• _Required action_:
Retype the entries. Match them exactly.

• _Input for this task_:
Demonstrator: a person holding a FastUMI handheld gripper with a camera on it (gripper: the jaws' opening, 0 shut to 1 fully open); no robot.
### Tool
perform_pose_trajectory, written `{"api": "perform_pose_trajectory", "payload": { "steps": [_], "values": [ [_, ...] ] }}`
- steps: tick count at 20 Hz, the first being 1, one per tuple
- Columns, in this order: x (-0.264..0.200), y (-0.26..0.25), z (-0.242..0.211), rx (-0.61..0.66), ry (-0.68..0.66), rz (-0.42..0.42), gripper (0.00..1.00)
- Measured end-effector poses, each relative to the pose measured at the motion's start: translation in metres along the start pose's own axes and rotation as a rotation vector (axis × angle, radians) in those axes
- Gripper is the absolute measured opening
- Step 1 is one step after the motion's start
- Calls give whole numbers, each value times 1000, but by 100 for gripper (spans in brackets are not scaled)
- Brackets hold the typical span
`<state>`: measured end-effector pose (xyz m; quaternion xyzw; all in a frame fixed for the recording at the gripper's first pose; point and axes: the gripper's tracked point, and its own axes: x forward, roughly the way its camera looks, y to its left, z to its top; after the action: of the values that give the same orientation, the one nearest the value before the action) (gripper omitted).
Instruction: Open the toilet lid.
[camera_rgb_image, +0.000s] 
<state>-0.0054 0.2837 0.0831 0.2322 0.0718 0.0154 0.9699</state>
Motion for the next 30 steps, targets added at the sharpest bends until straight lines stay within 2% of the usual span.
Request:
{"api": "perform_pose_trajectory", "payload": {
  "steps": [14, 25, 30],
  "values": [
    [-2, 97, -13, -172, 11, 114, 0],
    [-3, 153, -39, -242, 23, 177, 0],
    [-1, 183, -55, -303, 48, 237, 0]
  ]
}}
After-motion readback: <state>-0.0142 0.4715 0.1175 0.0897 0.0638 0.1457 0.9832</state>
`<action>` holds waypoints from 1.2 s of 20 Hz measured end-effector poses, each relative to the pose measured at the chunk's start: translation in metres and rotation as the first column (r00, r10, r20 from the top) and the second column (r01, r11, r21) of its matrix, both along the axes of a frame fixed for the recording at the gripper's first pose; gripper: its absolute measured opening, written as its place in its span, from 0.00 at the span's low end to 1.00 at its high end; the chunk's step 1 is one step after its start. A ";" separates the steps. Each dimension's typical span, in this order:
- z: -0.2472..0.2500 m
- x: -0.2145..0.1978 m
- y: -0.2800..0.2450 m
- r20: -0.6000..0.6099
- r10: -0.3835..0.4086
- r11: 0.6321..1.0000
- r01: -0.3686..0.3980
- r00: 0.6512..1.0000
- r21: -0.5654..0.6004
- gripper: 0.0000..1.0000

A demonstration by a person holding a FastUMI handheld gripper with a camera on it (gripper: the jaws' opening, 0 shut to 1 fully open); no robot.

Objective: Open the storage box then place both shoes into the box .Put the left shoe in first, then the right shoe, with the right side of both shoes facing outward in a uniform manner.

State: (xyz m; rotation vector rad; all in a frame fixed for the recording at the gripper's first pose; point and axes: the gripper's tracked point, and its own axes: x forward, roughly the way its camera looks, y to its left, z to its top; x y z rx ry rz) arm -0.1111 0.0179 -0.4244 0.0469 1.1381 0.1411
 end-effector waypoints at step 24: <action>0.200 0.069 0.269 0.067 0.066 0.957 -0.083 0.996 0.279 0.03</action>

• _Finished exercise_:
Demonstrator: a person holding a FastUMI handheld gripper with a camera on it (gripper: the jaws' opening, 0 shut to 1 fully open); no robot.
### Tool
perform_pose_trajectory, written `{"api": "perform_pose_trajectory", "payload": { "steps": [_], "values": [ [_, ...] ] }}`
- steps: tick count at 20 Hz, the first being 1, one per tuple
- Columns, in this order: x (-0.264..0.200), y (-0.26..0.25), z (-0.242..0.211), rx (-0.61..0.66), ry (-0.68..0.66), rz (-0.42..0.42), gripper (0.00..1.00)
- Measured end-effector poses, each relative to the pose measured at the motion's start: translation in metres along the start pose's own axes and rotation as a rotation vector (axis × angle, radians) in those axes
- Gripper is the absolute measured opening
- Step 1 is one step after the motion's start
- Calls give whole numbers, each value times 1000, but by 100 for gripper (spans in brackets are not scaled)
- Brackets hold the typical span
`<state>`: measured end-effector pose (xyz m; quaternion xyzw; all in a frame fixed for the recording at the gripper's first pose; point and axes: the gripper's tracked point, and its own axes: x forward, roughly the way its camera looks, y to its left, z to its top; after the action: of the values that give the same orientation, the one nearest the value before the action) (gripper omitted).
Instruction: Open the toilet lid.
[camera_rgb_image, +0.000s] 
<state>-0.0054 0.2837 0.0831 0.2322 0.0718 0.0154 0.9699</state>
Motion for the next 30 steps, targets added at the sharpest bends until straight lines stay within 2% of the usual span.
Request:
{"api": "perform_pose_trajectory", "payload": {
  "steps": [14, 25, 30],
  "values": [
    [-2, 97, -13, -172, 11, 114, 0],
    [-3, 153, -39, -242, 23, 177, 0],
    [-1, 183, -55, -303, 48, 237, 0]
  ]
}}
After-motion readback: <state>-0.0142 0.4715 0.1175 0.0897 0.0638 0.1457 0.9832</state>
`<action>` holds waypoints from 1.2 s of 20 Hz measured end-effector poses, each relative to the pose measured at the chunk's start: translation in metres and rotation as the first column (r00, r10, r20 from the top) and the second column (r01, r11, r21) of its matrix, both along the axes of a frame fixed for the recording at the gripper's first pose; gripper: its absolute measured opening, written as its place in its span, from 0.00 at the span's low end to 1.00 at its high end; the chunk's step 1 is one step after its start. A ";" separates the steps. Each dimension's typical span, in this order:
- z: -0.2472..0.2500 m
- x: -0.2145..0.1978 m
- y: -0.2800..0.2450 m
- r20: -0.6000..0.6099
- r10: -0.3835..0.4086
- r11: 0.6321..1.0000
- r01: -0.3686..0.3980
- r00: 0.6512..1.0000
- r21: -0.5654..0.6004
- gripper: 0.0000..1.0000

A demonstration by a person holding a FastUMI handheld gripper with a camera on it (gripper: the jaws' opening, 0 shut to 1 fully open); no robot.

Objective: Open the storage box then place both shoes into the box .Put the left shoe in first, then the right shoe, with the right side of both shoes facing outward in a uniform manner.

State: (xyz m; rotation vector rad; all in a frame fixed for the recording at the gripper's first pose; point and axes: the gripper's tracked point, and its own axes: x forward, roughly the way its camera looks, y to its left, z to its top; x y z rx ry rz) arm -0.1111 0.0179 -0.4244 0.0469 1.1381 0.1411
 end-effector waypoints at step 24: <action>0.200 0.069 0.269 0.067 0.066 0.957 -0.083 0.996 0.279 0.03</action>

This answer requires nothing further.